**Required work**: Repeat all the records exactly, omitting pictures.

### Information shown ###

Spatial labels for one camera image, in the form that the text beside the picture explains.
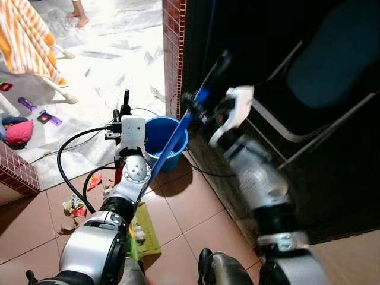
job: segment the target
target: blue bucket
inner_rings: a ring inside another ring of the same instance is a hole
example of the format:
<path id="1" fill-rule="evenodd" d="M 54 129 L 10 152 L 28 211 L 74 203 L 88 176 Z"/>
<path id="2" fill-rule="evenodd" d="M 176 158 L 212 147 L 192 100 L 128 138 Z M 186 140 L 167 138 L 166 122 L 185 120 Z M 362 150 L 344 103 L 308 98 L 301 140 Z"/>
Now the blue bucket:
<path id="1" fill-rule="evenodd" d="M 151 167 L 153 167 L 156 160 L 159 159 L 166 143 L 178 125 L 178 120 L 164 116 L 155 117 L 145 123 L 145 138 L 147 139 L 145 153 L 147 154 L 146 156 Z M 181 153 L 185 150 L 188 142 L 189 134 L 185 131 L 173 151 L 170 152 L 160 172 L 169 172 L 177 167 Z"/>

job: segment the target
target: striped towel
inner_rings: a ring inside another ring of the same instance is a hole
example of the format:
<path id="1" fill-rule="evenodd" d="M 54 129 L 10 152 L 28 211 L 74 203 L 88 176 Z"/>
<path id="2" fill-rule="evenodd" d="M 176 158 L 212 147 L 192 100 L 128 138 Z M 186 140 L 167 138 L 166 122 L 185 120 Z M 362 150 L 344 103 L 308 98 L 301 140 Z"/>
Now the striped towel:
<path id="1" fill-rule="evenodd" d="M 0 0 L 0 25 L 0 50 L 11 72 L 29 72 L 66 85 L 50 49 L 55 38 L 28 0 Z"/>

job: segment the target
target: blue mop handle
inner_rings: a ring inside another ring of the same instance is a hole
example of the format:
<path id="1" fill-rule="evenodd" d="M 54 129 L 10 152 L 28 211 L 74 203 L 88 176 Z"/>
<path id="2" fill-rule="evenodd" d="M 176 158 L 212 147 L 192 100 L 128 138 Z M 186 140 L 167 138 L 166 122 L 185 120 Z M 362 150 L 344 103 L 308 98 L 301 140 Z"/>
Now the blue mop handle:
<path id="1" fill-rule="evenodd" d="M 227 69 L 230 63 L 230 60 L 231 60 L 231 57 L 228 51 L 224 51 L 222 55 L 218 58 L 217 62 L 214 64 L 211 71 L 206 76 L 206 79 L 203 81 L 201 88 L 198 90 L 197 95 L 195 96 L 195 99 L 194 99 L 195 101 L 197 101 L 199 104 L 202 105 L 207 100 L 207 98 L 210 95 L 209 88 L 211 84 L 215 82 L 216 79 L 220 78 L 222 73 L 225 72 L 225 70 Z M 184 116 L 182 117 L 182 119 L 180 120 L 179 125 L 176 127 L 172 136 L 167 142 L 159 159 L 154 164 L 152 168 L 152 175 L 149 180 L 149 184 L 153 181 L 153 179 L 159 173 L 168 155 L 174 149 L 174 146 L 178 143 L 183 132 L 190 126 L 192 120 L 193 120 L 193 115 L 189 110 L 187 110 Z"/>
<path id="2" fill-rule="evenodd" d="M 208 95 L 210 94 L 210 91 L 208 91 L 205 88 L 200 88 L 197 92 L 197 95 L 195 97 L 195 100 L 198 101 L 198 103 L 204 103 L 204 101 L 207 99 Z M 152 168 L 152 175 L 150 178 L 150 181 L 153 181 L 153 179 L 156 177 L 156 175 L 161 170 L 161 167 L 164 165 L 169 153 L 173 150 L 174 146 L 178 143 L 179 139 L 183 135 L 183 132 L 190 126 L 191 122 L 193 120 L 193 115 L 190 111 L 186 111 L 184 116 L 179 122 L 179 125 L 174 130 L 172 136 L 170 137 L 169 141 L 167 142 L 164 150 L 162 151 L 159 159 L 156 161 Z"/>

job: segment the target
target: child's foot
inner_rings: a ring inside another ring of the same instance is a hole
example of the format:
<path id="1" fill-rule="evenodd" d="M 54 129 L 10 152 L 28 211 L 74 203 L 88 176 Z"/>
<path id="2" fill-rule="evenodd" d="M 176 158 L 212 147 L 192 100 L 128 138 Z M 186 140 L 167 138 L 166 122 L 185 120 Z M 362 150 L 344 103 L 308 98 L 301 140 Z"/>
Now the child's foot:
<path id="1" fill-rule="evenodd" d="M 74 11 L 72 13 L 67 14 L 66 17 L 67 18 L 79 17 L 79 13 Z"/>
<path id="2" fill-rule="evenodd" d="M 75 25 L 77 28 L 84 27 L 88 23 L 88 18 L 86 16 L 82 16 L 79 19 L 79 22 Z"/>

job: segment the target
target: red tile wall
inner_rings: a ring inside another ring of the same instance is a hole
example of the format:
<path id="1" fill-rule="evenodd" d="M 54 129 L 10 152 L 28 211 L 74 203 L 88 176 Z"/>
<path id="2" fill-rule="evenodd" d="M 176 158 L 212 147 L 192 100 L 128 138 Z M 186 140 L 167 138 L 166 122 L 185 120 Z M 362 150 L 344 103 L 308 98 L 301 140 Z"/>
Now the red tile wall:
<path id="1" fill-rule="evenodd" d="M 186 0 L 163 0 L 166 115 L 179 119 Z"/>
<path id="2" fill-rule="evenodd" d="M 40 192 L 34 166 L 2 141 L 0 141 L 0 182 L 24 196 Z"/>

###

**Problem solution**:
Spatial labels for one camera image, in the form that the text beside the picture explains.
job: segment the target
target: blue bucket
inner_rings: a ring inside another ring of the same instance is a hole
example of the format:
<path id="1" fill-rule="evenodd" d="M 54 129 L 10 152 L 28 211 L 74 203 L 88 176 Z"/>
<path id="2" fill-rule="evenodd" d="M 176 158 L 212 147 L 192 100 L 128 138 Z M 186 140 L 167 138 L 166 122 L 185 120 Z M 362 150 L 344 103 L 308 98 L 301 140 Z"/>
Now the blue bucket:
<path id="1" fill-rule="evenodd" d="M 151 167 L 153 167 L 156 160 L 159 159 L 166 143 L 178 125 L 178 120 L 164 116 L 155 117 L 145 123 L 145 138 L 147 139 L 145 153 L 147 154 L 146 156 Z M 181 153 L 185 150 L 188 142 L 189 134 L 185 131 L 173 151 L 170 152 L 160 172 L 169 172 L 177 167 Z"/>

job: segment the target
target: striped towel
inner_rings: a ring inside another ring of the same instance is a hole
example of the format:
<path id="1" fill-rule="evenodd" d="M 54 129 L 10 152 L 28 211 L 74 203 L 88 176 Z"/>
<path id="2" fill-rule="evenodd" d="M 176 158 L 212 147 L 192 100 L 128 138 Z M 186 140 L 167 138 L 166 122 L 185 120 Z M 362 150 L 344 103 L 308 98 L 301 140 Z"/>
Now the striped towel:
<path id="1" fill-rule="evenodd" d="M 0 0 L 0 25 L 0 50 L 11 72 L 29 72 L 66 85 L 50 49 L 55 38 L 28 0 Z"/>

job: segment the target
target: blue mop handle
inner_rings: a ring inside another ring of the same instance is a hole
example of the format:
<path id="1" fill-rule="evenodd" d="M 54 129 L 10 152 L 28 211 L 74 203 L 88 176 Z"/>
<path id="2" fill-rule="evenodd" d="M 176 158 L 212 147 L 192 100 L 128 138 Z M 186 140 L 167 138 L 166 122 L 185 120 Z M 362 150 L 344 103 L 308 98 L 301 140 Z"/>
Now the blue mop handle:
<path id="1" fill-rule="evenodd" d="M 227 69 L 230 63 L 230 60 L 231 60 L 231 57 L 228 51 L 224 51 L 222 55 L 218 58 L 217 62 L 214 64 L 211 71 L 206 76 L 206 79 L 203 81 L 201 88 L 198 90 L 197 95 L 195 96 L 195 99 L 194 99 L 195 101 L 197 101 L 199 104 L 202 105 L 207 100 L 207 98 L 210 95 L 209 88 L 211 84 L 215 82 L 216 79 L 220 78 L 222 73 L 225 72 L 225 70 Z M 184 116 L 182 117 L 182 119 L 180 120 L 179 125 L 176 127 L 172 136 L 167 142 L 159 159 L 154 164 L 152 168 L 152 175 L 149 180 L 149 184 L 153 181 L 153 179 L 159 173 L 168 155 L 174 149 L 174 146 L 178 143 L 183 132 L 190 126 L 192 120 L 193 120 L 193 115 L 189 110 L 187 110 Z"/>
<path id="2" fill-rule="evenodd" d="M 208 95 L 210 94 L 210 91 L 208 91 L 205 88 L 200 88 L 197 92 L 197 95 L 195 97 L 195 100 L 198 101 L 198 103 L 204 103 L 204 101 L 207 99 Z M 152 168 L 152 175 L 150 178 L 150 181 L 153 181 L 153 179 L 156 177 L 156 175 L 161 170 L 161 167 L 164 165 L 169 153 L 173 150 L 174 146 L 178 143 L 179 139 L 183 135 L 183 132 L 190 126 L 191 122 L 193 120 L 193 115 L 190 111 L 186 111 L 184 116 L 179 122 L 179 125 L 174 130 L 172 136 L 170 137 L 169 141 L 167 142 L 164 150 L 162 151 L 159 159 L 156 161 Z"/>

job: segment the target
target: child's foot
inner_rings: a ring inside another ring of the same instance is a hole
example of the format:
<path id="1" fill-rule="evenodd" d="M 54 129 L 10 152 L 28 211 L 74 203 L 88 176 Z"/>
<path id="2" fill-rule="evenodd" d="M 176 158 L 212 147 L 192 100 L 128 138 Z M 186 140 L 167 138 L 166 122 L 185 120 Z M 362 150 L 344 103 L 308 98 L 301 140 Z"/>
Now the child's foot:
<path id="1" fill-rule="evenodd" d="M 74 11 L 72 13 L 67 14 L 66 17 L 67 18 L 79 17 L 79 13 Z"/>
<path id="2" fill-rule="evenodd" d="M 75 25 L 77 28 L 84 27 L 88 23 L 88 18 L 86 16 L 82 16 L 79 19 L 79 22 Z"/>

job: segment the target
target: red tile wall
inner_rings: a ring inside another ring of the same instance is a hole
example of the format:
<path id="1" fill-rule="evenodd" d="M 54 129 L 10 152 L 28 211 L 74 203 L 88 176 Z"/>
<path id="2" fill-rule="evenodd" d="M 176 158 L 212 147 L 192 100 L 128 138 Z M 186 140 L 167 138 L 166 122 L 185 120 Z M 362 150 L 344 103 L 308 98 L 301 140 Z"/>
Now the red tile wall:
<path id="1" fill-rule="evenodd" d="M 186 0 L 163 0 L 166 115 L 179 119 Z"/>
<path id="2" fill-rule="evenodd" d="M 40 192 L 34 166 L 2 141 L 0 141 L 0 182 L 24 196 Z"/>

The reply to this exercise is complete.